→ **INPUT**:
• • • • •
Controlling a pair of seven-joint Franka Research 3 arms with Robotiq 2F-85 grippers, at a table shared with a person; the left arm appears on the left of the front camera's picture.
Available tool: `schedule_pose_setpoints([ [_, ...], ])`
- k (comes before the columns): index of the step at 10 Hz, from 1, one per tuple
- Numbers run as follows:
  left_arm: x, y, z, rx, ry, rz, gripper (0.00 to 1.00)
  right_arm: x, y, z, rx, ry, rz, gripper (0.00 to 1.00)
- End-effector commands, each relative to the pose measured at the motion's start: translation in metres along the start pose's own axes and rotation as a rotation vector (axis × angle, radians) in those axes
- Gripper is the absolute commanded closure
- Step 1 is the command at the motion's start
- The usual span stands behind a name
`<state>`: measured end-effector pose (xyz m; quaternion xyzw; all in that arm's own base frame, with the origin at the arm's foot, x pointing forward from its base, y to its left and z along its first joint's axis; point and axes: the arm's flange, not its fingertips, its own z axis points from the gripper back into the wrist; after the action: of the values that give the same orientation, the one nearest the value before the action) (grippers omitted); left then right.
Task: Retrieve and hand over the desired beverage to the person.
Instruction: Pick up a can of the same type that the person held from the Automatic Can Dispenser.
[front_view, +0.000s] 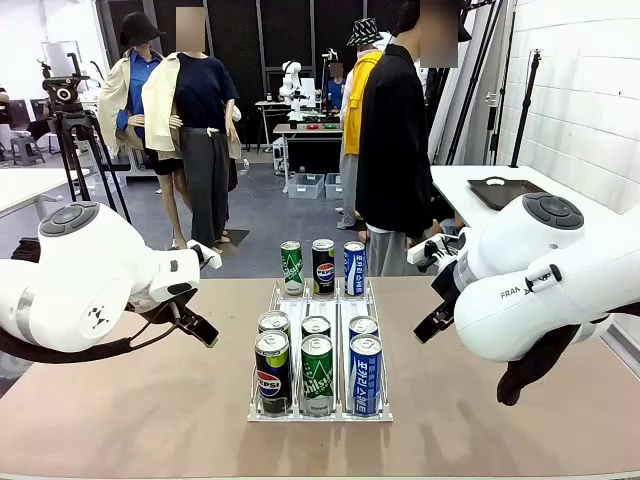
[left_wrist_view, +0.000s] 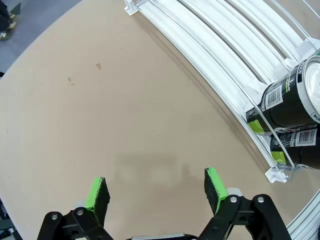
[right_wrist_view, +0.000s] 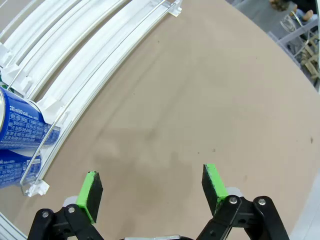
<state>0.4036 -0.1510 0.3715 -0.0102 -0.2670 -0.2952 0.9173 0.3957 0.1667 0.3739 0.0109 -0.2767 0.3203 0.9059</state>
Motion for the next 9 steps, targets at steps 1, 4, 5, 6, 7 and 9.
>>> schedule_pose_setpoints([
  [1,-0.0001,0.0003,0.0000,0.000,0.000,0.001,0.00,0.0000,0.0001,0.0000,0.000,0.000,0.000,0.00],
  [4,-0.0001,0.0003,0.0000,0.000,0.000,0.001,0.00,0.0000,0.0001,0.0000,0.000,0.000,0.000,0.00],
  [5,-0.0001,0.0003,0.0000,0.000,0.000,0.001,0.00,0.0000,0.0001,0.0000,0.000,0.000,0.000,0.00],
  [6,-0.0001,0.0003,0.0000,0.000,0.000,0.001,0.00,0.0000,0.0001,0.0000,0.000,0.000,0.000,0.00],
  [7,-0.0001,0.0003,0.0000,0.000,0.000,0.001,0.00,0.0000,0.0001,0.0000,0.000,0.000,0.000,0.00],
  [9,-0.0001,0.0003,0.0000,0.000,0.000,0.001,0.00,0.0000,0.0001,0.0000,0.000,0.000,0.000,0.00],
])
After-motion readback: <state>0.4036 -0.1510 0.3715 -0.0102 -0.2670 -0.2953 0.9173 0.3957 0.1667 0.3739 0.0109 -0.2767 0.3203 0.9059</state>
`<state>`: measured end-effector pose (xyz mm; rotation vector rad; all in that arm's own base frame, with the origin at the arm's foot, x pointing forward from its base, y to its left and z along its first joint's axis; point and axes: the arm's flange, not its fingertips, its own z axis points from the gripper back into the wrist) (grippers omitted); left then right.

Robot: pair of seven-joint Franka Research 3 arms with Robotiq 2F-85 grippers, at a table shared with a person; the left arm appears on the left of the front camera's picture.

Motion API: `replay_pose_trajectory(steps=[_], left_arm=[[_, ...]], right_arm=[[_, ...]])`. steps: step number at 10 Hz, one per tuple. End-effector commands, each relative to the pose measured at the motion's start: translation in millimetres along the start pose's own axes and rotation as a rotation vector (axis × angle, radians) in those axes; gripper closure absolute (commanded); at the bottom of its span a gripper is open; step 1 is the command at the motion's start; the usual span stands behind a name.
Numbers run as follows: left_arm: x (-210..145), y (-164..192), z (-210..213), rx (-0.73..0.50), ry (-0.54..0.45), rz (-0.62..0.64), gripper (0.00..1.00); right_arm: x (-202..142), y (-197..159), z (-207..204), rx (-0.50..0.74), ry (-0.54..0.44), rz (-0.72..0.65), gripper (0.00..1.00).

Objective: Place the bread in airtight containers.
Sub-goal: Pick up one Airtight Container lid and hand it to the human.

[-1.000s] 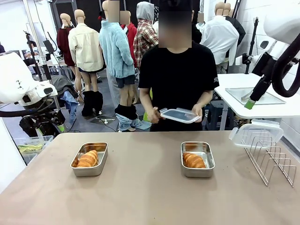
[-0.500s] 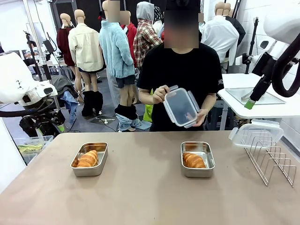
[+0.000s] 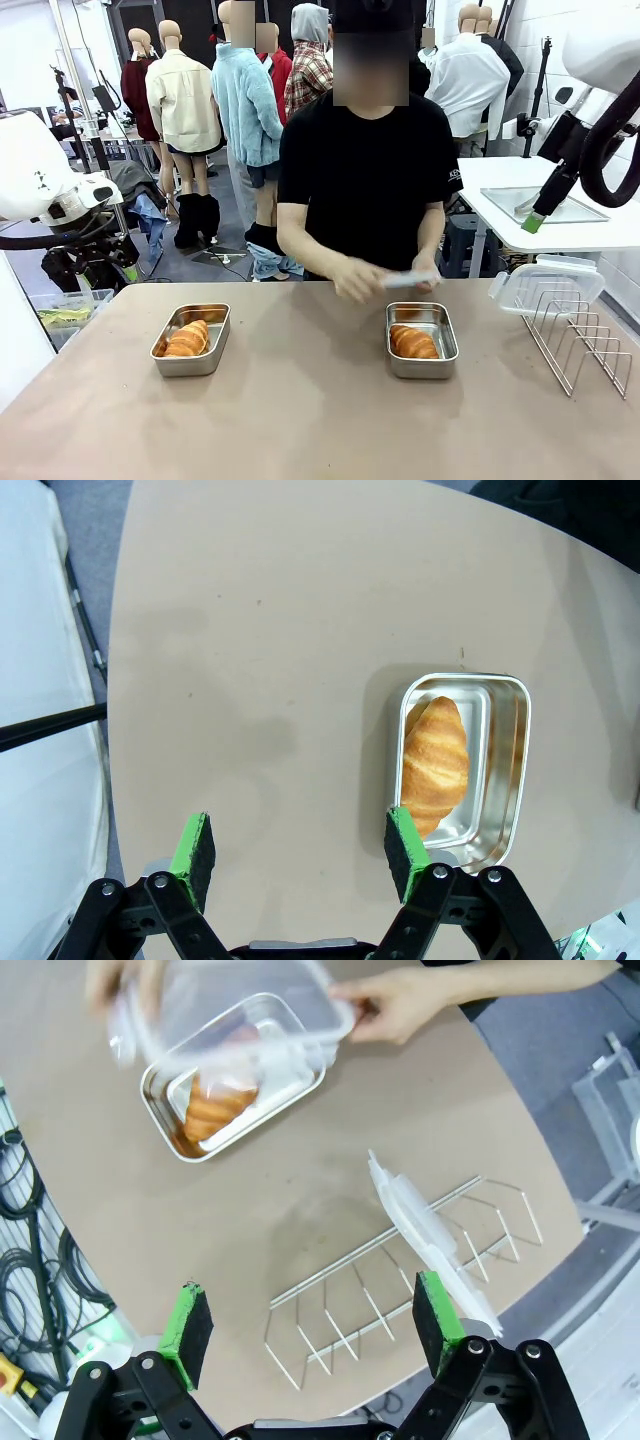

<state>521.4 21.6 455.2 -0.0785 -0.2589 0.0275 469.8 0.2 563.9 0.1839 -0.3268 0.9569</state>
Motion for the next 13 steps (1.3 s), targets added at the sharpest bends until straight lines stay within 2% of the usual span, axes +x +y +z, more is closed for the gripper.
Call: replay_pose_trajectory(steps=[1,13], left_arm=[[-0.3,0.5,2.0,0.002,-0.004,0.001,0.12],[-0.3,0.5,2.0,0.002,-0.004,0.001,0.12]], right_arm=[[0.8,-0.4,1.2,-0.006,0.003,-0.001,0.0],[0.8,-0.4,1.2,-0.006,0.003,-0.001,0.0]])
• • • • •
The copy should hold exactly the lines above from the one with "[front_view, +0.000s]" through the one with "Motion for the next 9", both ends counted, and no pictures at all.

[front_view, +0.000s] 
[left_wrist_view, +0.000s] 
[right_wrist_view, +0.000s] 
<state>0.4036 -0.1510 0.3715 -0.0102 -0.2670 -0.2952 0.9173 0.3957 0.1667 0.3739 0.0109 -0.2767 0.3203 0.9059</state>
Motion for the next 9 steps, targets at steps 1, 4, 5, 6, 7 and 9.

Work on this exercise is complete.